Prompt: Repeat precisely the span of lines below that opens with the line containing "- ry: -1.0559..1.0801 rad" and closes with the line containing "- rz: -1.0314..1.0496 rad", both included.

Entries shown:
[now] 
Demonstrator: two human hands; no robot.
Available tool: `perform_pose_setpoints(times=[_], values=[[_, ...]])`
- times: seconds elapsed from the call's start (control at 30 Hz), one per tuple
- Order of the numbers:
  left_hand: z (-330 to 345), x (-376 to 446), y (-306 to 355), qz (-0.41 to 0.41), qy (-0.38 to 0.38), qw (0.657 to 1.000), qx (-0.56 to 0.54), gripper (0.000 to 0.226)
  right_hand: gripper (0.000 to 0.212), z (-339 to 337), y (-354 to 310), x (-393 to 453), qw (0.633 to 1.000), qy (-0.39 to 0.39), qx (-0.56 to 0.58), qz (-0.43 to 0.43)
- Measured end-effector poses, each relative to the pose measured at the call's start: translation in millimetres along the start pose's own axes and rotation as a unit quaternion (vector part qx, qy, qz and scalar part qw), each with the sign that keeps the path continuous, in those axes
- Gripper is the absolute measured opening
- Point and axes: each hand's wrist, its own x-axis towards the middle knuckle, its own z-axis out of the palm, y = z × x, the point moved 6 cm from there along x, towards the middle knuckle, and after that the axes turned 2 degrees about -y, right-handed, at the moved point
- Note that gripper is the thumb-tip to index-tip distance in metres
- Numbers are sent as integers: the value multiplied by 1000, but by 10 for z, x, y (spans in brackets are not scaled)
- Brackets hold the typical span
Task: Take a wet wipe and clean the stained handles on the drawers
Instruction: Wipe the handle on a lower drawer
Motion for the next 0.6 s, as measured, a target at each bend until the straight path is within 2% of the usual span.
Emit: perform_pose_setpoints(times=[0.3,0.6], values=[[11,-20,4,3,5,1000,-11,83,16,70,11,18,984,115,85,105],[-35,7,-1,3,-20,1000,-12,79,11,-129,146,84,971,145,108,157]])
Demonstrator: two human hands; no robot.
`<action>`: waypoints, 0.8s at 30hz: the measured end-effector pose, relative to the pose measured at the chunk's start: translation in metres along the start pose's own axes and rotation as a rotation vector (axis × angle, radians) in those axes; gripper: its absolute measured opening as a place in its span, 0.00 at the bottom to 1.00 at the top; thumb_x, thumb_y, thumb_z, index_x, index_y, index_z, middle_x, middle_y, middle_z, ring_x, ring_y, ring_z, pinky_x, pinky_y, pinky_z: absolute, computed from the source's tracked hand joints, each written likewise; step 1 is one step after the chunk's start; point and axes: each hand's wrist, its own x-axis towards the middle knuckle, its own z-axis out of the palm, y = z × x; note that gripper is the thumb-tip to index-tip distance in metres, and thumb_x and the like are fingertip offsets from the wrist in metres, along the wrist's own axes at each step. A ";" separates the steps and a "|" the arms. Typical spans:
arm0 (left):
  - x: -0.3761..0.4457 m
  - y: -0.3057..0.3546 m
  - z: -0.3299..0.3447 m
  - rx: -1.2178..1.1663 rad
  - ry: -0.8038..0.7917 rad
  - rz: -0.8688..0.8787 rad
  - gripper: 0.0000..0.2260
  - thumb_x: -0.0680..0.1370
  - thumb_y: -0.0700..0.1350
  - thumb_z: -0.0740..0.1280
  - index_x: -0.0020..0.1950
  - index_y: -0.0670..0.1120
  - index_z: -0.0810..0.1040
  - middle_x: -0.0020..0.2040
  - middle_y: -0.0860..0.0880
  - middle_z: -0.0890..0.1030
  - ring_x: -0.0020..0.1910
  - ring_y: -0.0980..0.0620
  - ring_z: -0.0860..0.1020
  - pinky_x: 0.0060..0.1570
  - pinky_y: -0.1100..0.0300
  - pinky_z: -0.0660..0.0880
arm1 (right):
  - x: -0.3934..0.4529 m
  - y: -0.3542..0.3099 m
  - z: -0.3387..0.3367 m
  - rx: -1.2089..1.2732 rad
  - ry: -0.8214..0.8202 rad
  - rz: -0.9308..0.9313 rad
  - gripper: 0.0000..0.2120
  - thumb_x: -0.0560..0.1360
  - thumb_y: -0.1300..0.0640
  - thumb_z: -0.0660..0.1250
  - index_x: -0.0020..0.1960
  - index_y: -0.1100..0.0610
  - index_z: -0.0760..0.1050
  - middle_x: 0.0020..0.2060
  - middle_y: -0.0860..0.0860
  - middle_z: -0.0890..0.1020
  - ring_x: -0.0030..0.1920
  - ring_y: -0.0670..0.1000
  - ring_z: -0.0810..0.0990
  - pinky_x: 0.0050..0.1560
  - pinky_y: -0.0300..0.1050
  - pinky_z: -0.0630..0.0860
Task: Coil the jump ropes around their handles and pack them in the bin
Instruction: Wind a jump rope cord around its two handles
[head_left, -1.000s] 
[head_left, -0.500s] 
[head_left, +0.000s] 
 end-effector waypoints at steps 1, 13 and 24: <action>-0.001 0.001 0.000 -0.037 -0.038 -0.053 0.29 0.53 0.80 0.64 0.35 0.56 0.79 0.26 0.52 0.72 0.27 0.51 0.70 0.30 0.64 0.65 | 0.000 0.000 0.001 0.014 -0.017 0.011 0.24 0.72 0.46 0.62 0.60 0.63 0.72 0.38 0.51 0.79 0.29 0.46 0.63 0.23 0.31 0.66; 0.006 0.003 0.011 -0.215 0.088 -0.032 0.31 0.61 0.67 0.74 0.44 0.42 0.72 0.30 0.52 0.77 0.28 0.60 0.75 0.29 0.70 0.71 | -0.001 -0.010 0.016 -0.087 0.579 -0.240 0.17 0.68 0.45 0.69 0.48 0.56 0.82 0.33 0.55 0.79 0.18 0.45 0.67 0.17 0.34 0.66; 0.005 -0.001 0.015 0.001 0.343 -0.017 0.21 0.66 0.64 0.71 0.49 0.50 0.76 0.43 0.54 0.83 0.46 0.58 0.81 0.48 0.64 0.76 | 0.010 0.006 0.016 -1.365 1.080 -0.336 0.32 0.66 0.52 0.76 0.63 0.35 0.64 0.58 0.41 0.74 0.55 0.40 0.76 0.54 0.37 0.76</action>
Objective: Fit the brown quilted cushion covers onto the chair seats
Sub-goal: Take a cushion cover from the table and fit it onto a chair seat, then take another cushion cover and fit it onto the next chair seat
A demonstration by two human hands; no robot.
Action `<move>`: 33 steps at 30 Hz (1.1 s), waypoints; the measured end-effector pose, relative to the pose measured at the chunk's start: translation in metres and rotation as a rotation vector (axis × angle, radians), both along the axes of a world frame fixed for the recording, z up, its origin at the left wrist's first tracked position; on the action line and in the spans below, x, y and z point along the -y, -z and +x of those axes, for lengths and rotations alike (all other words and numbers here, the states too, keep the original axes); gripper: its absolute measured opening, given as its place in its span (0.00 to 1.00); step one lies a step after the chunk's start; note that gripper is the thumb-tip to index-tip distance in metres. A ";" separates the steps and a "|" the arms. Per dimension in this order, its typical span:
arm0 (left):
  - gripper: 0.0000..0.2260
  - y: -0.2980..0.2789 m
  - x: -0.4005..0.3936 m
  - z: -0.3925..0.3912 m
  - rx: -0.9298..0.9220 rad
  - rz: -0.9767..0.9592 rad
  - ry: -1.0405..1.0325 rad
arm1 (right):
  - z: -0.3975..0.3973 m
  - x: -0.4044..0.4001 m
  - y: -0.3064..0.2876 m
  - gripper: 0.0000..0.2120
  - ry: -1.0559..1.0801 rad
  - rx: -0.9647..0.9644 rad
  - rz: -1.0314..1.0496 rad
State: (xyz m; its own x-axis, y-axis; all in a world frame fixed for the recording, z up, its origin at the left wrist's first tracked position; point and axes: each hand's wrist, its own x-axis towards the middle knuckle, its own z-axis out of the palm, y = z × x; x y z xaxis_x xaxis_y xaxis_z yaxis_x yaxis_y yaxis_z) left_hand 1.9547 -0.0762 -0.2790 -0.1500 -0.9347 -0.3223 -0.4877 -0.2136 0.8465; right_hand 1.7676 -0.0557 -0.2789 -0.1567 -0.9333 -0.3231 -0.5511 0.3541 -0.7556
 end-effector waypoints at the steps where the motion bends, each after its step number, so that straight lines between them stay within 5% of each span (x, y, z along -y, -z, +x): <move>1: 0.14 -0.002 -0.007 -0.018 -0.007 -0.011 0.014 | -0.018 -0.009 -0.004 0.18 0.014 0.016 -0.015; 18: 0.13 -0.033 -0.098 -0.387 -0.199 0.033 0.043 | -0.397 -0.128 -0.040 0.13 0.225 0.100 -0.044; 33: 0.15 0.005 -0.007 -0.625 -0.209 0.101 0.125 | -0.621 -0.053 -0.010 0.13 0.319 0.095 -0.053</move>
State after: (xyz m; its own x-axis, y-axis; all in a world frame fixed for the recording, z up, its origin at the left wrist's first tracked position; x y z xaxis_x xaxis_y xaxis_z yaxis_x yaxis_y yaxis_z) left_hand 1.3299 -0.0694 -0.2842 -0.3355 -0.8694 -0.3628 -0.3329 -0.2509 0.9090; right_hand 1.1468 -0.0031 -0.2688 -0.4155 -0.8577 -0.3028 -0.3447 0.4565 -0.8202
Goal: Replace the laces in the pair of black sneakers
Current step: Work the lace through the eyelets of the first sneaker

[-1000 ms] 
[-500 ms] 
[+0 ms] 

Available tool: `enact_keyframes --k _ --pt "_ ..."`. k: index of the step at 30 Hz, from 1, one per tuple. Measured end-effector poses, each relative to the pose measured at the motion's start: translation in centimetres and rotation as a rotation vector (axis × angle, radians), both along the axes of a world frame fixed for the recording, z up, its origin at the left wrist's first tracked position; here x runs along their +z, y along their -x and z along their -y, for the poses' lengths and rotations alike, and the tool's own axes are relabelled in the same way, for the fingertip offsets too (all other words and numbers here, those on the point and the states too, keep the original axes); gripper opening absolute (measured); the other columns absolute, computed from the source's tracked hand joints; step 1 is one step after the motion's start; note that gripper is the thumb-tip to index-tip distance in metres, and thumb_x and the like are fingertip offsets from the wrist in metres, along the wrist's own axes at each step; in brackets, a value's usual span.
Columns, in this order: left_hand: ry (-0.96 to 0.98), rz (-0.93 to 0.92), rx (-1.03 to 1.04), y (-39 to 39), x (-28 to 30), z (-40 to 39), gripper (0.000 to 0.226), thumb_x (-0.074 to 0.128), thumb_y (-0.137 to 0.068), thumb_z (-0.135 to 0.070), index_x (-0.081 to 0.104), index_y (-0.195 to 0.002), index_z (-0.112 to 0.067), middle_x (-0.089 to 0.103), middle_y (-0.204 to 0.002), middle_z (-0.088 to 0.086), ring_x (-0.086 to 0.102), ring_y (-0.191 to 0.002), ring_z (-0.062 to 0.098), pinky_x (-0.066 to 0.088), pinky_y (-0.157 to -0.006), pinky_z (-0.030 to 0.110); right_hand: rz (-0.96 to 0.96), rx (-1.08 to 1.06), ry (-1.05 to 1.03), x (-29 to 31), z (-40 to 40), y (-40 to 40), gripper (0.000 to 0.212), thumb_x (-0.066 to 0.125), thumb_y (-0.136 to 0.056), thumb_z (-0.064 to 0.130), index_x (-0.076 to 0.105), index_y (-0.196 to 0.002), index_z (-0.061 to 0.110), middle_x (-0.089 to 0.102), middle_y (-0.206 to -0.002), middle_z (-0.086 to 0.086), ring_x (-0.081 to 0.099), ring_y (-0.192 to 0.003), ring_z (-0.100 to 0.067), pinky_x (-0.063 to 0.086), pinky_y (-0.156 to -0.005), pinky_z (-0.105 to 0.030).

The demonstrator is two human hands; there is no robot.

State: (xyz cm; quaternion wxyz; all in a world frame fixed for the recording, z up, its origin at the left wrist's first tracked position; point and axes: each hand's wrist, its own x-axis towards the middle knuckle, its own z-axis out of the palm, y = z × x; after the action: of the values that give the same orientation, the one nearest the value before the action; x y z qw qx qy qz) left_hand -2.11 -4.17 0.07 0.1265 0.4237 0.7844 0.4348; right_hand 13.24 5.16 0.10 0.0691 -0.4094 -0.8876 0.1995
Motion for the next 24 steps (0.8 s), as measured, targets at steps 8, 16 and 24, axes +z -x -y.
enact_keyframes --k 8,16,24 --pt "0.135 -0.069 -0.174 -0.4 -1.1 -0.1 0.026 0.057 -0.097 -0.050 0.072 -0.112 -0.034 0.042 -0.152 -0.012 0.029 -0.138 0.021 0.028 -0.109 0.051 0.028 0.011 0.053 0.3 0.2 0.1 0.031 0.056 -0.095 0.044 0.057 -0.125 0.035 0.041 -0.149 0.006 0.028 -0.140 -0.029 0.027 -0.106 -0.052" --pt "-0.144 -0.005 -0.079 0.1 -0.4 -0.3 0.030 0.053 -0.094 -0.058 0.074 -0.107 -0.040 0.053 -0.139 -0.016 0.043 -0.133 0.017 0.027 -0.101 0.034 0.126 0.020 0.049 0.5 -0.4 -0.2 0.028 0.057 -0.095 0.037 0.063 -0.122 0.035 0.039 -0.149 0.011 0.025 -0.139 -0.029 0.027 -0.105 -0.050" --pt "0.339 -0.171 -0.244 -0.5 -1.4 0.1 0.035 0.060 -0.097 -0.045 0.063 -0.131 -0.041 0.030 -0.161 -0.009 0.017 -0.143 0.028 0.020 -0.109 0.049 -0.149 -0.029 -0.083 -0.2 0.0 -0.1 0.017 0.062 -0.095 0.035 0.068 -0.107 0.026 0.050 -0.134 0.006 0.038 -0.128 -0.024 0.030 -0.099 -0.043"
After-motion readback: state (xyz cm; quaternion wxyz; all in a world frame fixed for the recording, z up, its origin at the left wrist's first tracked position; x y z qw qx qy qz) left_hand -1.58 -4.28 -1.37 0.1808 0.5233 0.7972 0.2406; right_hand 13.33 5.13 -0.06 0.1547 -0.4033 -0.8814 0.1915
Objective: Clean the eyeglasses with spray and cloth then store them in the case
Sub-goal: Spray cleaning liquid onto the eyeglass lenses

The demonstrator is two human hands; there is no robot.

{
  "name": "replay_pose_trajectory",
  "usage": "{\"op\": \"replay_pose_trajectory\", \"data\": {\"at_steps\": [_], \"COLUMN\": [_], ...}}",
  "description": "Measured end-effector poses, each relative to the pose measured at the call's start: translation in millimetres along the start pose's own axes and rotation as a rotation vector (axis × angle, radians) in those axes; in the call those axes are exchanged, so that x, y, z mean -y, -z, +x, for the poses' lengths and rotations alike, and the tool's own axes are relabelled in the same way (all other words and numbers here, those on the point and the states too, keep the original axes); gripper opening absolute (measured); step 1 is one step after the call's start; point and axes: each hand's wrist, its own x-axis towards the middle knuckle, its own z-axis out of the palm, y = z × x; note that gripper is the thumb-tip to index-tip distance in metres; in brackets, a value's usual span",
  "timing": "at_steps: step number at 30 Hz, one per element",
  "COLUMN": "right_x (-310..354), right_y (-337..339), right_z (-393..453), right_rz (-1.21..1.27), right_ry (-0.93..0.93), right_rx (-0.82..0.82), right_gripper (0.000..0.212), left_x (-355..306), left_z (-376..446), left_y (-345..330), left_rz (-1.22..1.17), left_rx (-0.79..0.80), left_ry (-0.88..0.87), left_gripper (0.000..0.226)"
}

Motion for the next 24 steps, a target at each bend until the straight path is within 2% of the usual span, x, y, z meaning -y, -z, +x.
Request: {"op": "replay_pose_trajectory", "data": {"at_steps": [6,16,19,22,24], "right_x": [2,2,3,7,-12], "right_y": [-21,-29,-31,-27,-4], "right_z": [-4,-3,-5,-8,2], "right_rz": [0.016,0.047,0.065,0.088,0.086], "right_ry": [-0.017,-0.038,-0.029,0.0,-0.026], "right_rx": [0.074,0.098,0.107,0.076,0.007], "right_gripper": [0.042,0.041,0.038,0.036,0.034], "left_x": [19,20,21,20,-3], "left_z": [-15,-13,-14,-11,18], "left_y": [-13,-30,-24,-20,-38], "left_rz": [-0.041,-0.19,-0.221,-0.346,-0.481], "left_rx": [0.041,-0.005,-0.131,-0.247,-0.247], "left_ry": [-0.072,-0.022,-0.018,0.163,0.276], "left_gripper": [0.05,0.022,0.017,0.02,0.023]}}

Reply:
  - ry: -1.0559..1.0801 rad
  - rx: -0.9647..0.9644 rad
  - rz: -1.0314..1.0496 rad

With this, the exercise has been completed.